Several other reforms were launched, including the revision of the Togo Land Code, the validation of a draft Law on Real Estate Development in December 2010 (which are still pending at the National Assembly – the Parliament) and the drafting of the Togo Urban Development and Construction Code. The Real Estate Development draft law covers areas such as conditions required to perform the profession of real estate developer, social real estate development operations (the law imposes a minimum of 100 housing units for this type of operation) and the production of serviced land.
More recently, in April 2016, the government adopted a decree that completely overhauled the construction permit process. The previous regulatory framework dated back to 1967. With the new decree, the construction permit process was improved on two aspects: the length of the process, which was reduced from eight months to 30 days, and a drastic reduction of the cost of the permit through the streamlining of the administrative process. In March 2016, the Togolese Parliament adopted two new laws to enhance the business environment in Togo, in compliance with WAEMU requirements: the Law on the regulation of Credit Information Bureaus, and the law on external financial relations between WAEMU member States.
Housing Sector Opportunities
One can say that Togo has fully recovered from more than a decade of international embargos. The government has engaged in several important economic and fiscal reforms which should continue improving the business environment, but also the road and energy infrastructure.
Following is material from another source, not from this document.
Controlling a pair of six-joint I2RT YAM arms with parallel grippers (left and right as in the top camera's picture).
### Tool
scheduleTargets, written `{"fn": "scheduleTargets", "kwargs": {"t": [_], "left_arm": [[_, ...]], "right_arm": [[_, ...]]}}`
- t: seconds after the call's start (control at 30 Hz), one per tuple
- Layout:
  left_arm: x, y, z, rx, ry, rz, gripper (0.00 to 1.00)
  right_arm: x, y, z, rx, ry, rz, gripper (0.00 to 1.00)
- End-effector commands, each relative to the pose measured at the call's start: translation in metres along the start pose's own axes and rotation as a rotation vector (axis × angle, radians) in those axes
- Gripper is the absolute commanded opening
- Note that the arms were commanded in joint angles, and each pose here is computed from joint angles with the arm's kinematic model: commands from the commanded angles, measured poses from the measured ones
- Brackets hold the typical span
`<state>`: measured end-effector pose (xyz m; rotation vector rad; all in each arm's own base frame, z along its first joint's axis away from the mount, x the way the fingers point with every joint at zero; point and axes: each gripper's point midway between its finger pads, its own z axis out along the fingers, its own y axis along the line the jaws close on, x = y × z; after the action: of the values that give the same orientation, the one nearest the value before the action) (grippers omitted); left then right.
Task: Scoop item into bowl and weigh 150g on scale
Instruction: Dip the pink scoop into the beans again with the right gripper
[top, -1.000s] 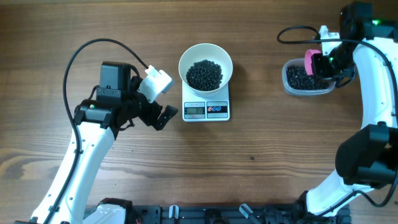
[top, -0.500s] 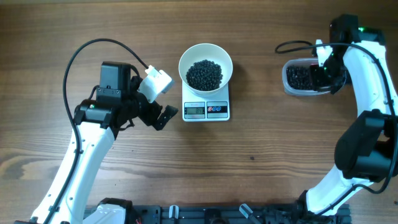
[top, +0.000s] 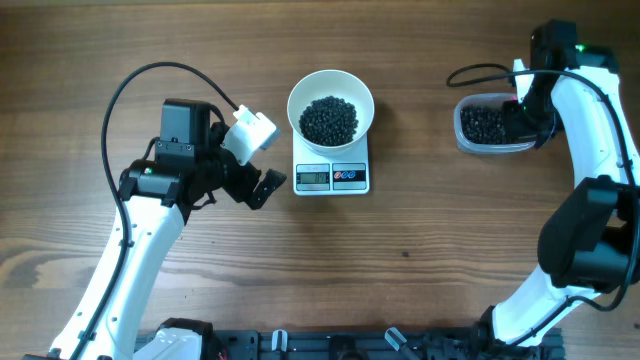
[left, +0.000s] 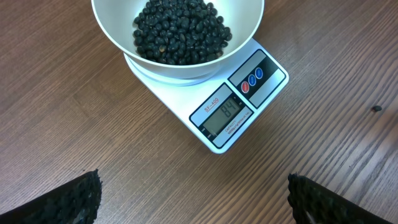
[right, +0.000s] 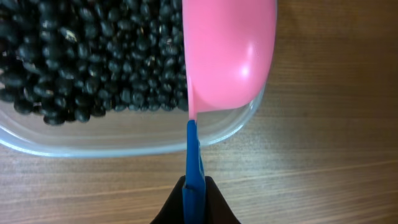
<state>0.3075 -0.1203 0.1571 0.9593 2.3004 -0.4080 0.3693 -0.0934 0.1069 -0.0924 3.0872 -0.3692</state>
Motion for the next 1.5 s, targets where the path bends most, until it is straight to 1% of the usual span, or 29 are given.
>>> {"fn": "scheduleTargets", "kwargs": {"t": [0.0,0.17,0.3,0.57,0.87,1.07,1.23,1.47], "left_arm": [[0.002,0.001,0.0,-0.005,0.001,-0.015,1.0],[0.002,0.001,0.0,-0.005,0.001,-0.015,1.0],[0.002,0.001,0.0,-0.005,0.001,-0.015,1.0],[0.002,0.001,0.0,-0.005,0.001,-0.015,1.0],[0.002,0.001,0.0,-0.005,0.001,-0.015,1.0],[0.002,0.001,0.0,-0.005,0.001,-0.015,1.0],[0.002,0.001,0.0,-0.005,0.001,-0.015,1.0],[0.002,0.001,0.0,-0.005,0.001,-0.014,1.0]], "right_arm": [[0.008,0.007,0.017,-0.014,0.038,-0.005,0.04],[0.019,0.032,0.029,-0.133,0.061,-0.024,0.04],[0.022,0.059,0.031,-0.279,0.057,-0.036,0.04],[0.018,0.082,0.022,-0.424,0.026,-0.049,0.04],[0.016,0.091,0.017,-0.492,0.009,-0.051,0.04],[0.023,0.078,0.019,-0.526,0.024,-0.008,0.05],[0.019,0.076,0.012,-0.64,-0.024,0.034,0.04],[0.015,0.079,0.008,-0.687,-0.056,0.03,0.04]]}}
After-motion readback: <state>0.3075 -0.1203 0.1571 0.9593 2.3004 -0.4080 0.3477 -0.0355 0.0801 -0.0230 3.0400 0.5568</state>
Government’s ambitions for the housing sector have been clearly spelt out in Prime Minister Klassou’s General Policy Speech in June 2015, which is to support provision of housing to the Togolese, with an incremental approach starting with the 1 000 units Cite Mokpokpo development at Adidogome, followed by a 2 500 project between 2018 and 2020, and finally 5 000 units per year by 2020. The population in Togo should increase by at least 50 percent between 2010 and 2030, and double by 2050 depending on the fertility rate and rural to urban migration. As a consequence, social demand, including demand for housing, will experience a strong increase, presenting an opportunity for developing innovative housing policies, especially in a context characterised by low incomes. The scarcity of developers today leaves room for newcomers to take advantage of these opportunities. With a high demand for housing and such ambitions from the Government, several companies and organisations, including Shelter Afrique, have been positioning themselves to take advantage of a market that is still untapped. The Moroccan real estate investment group Addoha expressed interest in investing in cement plants but also in housing. A World Bank-funded housing finance support project will be launched in a few months, of US$ 150 million in partnership with the CRRH and the West African Development Bank (BOAD). Through this, affordable resources will be available to households, especially those with low revenues, including those from the informal sector through support to microfinance institutions. This will bring major changes in the housing finance sector in Togo.